A Sustained Campaign
In the spring of 1787, the founding members of the Society for Effecting the Abolition of the Slave Trade convened. Over the subsequent years, they wrote letters, made speeches, organized campaigns, and meticulously documented the particulars of the slave trade. “Their efforts,” Kara writes, “would lay a blueprint for the pursuit of social justice.” After years of struggles, the Act for the Abolition of the Slave Trade was enacted in 1807.
An Enduring Impact
The question of who or what deserves credit for abolition remains contentious.

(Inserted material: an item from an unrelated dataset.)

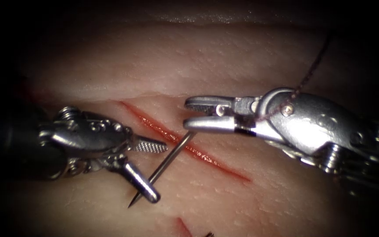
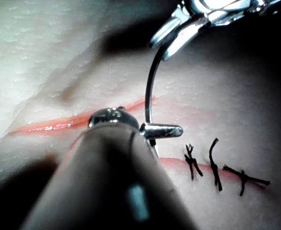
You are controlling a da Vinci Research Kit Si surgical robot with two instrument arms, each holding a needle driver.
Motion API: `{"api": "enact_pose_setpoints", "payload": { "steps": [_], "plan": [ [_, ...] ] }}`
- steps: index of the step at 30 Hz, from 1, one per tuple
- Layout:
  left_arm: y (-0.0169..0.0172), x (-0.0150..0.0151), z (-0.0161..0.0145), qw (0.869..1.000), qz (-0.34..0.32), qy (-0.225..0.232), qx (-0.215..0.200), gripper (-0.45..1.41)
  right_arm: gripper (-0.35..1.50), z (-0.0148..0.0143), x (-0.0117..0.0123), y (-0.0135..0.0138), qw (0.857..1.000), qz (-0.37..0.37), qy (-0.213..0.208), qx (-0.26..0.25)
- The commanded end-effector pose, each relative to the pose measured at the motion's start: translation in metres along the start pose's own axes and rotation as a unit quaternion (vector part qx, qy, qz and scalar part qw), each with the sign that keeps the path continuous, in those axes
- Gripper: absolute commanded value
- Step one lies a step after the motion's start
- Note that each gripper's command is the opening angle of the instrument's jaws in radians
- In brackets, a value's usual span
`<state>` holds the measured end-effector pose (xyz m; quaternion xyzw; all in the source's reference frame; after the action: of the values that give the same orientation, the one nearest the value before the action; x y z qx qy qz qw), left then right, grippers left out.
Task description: Wound Closure
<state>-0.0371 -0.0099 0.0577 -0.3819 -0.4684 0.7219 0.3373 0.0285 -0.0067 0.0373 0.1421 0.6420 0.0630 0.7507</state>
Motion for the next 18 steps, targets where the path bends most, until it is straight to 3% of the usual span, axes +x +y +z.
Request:
{"api": "enact_pose_setpoints", "payload": {
  "steps": [1, 7, 13, 15, 16, 18],
  "plan": [
    [-0.0005, 0.0003, 0.0007, 1.000, -0.010, 0.000, -0.001, 1.07, -0.35, 0.0007, 0.0002, 0.0006, 1.000, -0.004, 0.002, 0.000],
    [-0.0008, 0.0003, 0.0009, 0.999, -0.037, -0.002, 0.005, 1.00, -0.35, 0.0008, 0.0004, 0.0004, 1.000, -0.005, 0.003, 0.000],
    [-0.0008, 0.0004, 0.0010, 0.999, -0.043, -0.009, 0.006, 0.55, -0.35, 0.0010, 0.0005, -0.0001, 1.000, -0.006, 0.004, 0.002],
    [-0.0007, 0.0003, 0.0011, 0.998, -0.054, -0.012, 0.008, 0.52, -0.35, 0.0010, 0.0005, -0.0001, 1.000, -0.007, 0.004, 0.002],
    [-0.0006, 0.0003, 0.0011, 0.998, -0.060, -0.019, 0.005, 0.33, -0.35, 0.0010, 0.0005, -0.0001, 1.000, -0.007, 0.004, 0.002],
    [-0.0006, 0.0003, 0.0011, 0.998, -0.060, -0.022, 0.005, 0.25, -0.35, 0.0010, 0.0005, -0.0001, 1.000, -0.007, 0.004, 0.002]
  ]
}}
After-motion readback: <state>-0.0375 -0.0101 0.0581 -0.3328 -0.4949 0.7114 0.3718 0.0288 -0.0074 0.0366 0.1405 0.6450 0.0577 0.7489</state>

The Zorg's legacy, however, is powerfully evident in J.M.W. Turner's famous painting, The Slave Ship, which was based on the events of 1781. While slavery has been widespread in human history, its abolition following a prolonged public movement was historic, serving as an testament to the power of persistent activism, the pen, and unwavering determination.
The Author's Approach
Unlike his other work—such as the Pulitzer finalist Cobalt Red—Kara has had to fill in certain lacunae in the historical record. Consequently, speculative passages sit awkwardly next to scrupulously factual accounts, giving the book a slightly hybrid feel. Part thriller and part serious nonfiction, The Zorg nevertheless manages to shedding light on one of history's most horrific episodes, using powerful storytelling and documented fact to create a portrait that stays with the reader well after the final page.